At first look, it’s easy to confuse Gyst with other messaging apps. It certainly looks like one, and it integrates with your calendars, contacts and tasks to deliver a Getting Things Done experience reminiscent of Slack, Hangouts and countless predecessors.
 
But the key difference, Kornfeld explained, is you can use it to track texts with anyone, even non-Gyst users, for productivity-focused messaging with contacts on any mobile platform.
 
“It’s really a pain in the ass to get your business colleagues and clients to use the tool you want to use,” Kornfeld wrote in a recent blog post. “SMS and MMS are here to stay – unless of course Google, Apple, Facebook and Microsoft get together and agree on a messaging standard to replace them.”
 
Kornfeld knows firsthand how unlikely that is.
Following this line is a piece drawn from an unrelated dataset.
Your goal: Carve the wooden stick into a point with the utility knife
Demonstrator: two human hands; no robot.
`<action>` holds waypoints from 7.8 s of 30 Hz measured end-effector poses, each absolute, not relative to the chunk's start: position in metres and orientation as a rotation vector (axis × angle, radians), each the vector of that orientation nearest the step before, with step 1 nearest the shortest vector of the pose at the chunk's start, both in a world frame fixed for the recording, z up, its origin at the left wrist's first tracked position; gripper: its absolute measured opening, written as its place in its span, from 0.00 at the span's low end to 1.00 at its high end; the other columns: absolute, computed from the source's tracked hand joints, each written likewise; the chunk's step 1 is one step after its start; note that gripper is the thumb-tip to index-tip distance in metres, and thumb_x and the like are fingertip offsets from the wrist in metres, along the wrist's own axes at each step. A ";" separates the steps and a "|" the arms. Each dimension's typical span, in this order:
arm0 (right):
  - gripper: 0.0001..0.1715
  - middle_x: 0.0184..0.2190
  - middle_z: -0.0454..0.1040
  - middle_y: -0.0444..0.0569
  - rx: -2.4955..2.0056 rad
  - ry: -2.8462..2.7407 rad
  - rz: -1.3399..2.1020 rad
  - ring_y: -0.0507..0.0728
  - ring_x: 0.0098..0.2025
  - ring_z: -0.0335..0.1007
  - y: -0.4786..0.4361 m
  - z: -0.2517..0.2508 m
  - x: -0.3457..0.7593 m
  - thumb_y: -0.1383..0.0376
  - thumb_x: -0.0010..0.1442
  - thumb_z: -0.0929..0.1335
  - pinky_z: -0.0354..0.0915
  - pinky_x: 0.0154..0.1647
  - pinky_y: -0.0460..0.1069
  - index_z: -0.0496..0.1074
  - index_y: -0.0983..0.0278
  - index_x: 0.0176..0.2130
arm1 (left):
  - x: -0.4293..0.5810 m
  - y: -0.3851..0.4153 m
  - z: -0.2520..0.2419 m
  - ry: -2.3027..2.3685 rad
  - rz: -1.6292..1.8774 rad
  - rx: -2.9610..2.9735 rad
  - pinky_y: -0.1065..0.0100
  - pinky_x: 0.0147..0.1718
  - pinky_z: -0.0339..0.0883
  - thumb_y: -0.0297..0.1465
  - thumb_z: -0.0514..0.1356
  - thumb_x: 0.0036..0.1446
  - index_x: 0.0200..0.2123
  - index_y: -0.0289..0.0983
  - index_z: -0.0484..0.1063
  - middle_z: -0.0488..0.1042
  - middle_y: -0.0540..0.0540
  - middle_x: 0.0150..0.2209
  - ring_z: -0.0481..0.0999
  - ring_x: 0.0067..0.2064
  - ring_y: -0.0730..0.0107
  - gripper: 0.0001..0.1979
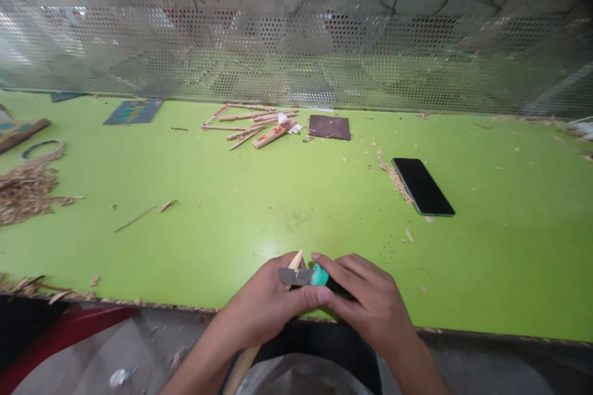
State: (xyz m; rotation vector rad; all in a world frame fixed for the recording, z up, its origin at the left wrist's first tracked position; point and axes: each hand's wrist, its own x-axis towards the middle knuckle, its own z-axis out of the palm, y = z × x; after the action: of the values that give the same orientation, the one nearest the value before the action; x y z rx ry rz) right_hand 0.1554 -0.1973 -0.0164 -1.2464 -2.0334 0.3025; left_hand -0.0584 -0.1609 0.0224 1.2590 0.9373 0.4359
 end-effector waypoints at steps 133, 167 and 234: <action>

He formerly held two director positions at Dell. Plus, he said, those other companies have no financial incentive to facilitate communication across their networks.
 
“It gets complicated deciding how to reach people,” he said in an interview with Built In Austin. “Do I use Hangouts? Skype? Then when you try to find the response, you have to remember where to go looking for it. So one thing we’re doing is making search much easier—texts, calendars and tasks.”
 
Gyst hasn’t officially announced a revenue model, and its public beta is Android only. But the market is pretty huge if it becomes the texting app we can’t live without.
 
There are 2.1 billion smartphones on Earth, according to KPCB’s 2015 Internet Trends report. Add to that the 1.3 billion mobile workers identified in a 2012 IDC report, and you have a clear picture of busy people increasingly turning to texts to keep in touch with clients and colleagues.
 
Gyst isn’t just for business types, either. The UI was designed with homemakers in mind because they manage so much household business through texting, too.
 
The company is planning a public release on the Google Play store in early 2016, followed by a series A funding round to develop an iOS version. So far, they have $600,000 in seed money and nine remote employees, including Kornfeld.
 
“I’ve got lots of things on the roadmap,” Kornfeld said. “But I’m convinced people will try Gyst for free and quickly see how much better their life is from using a productive texting app, and they’re going to stop using their native app. And they’ll pay us for that benefit.”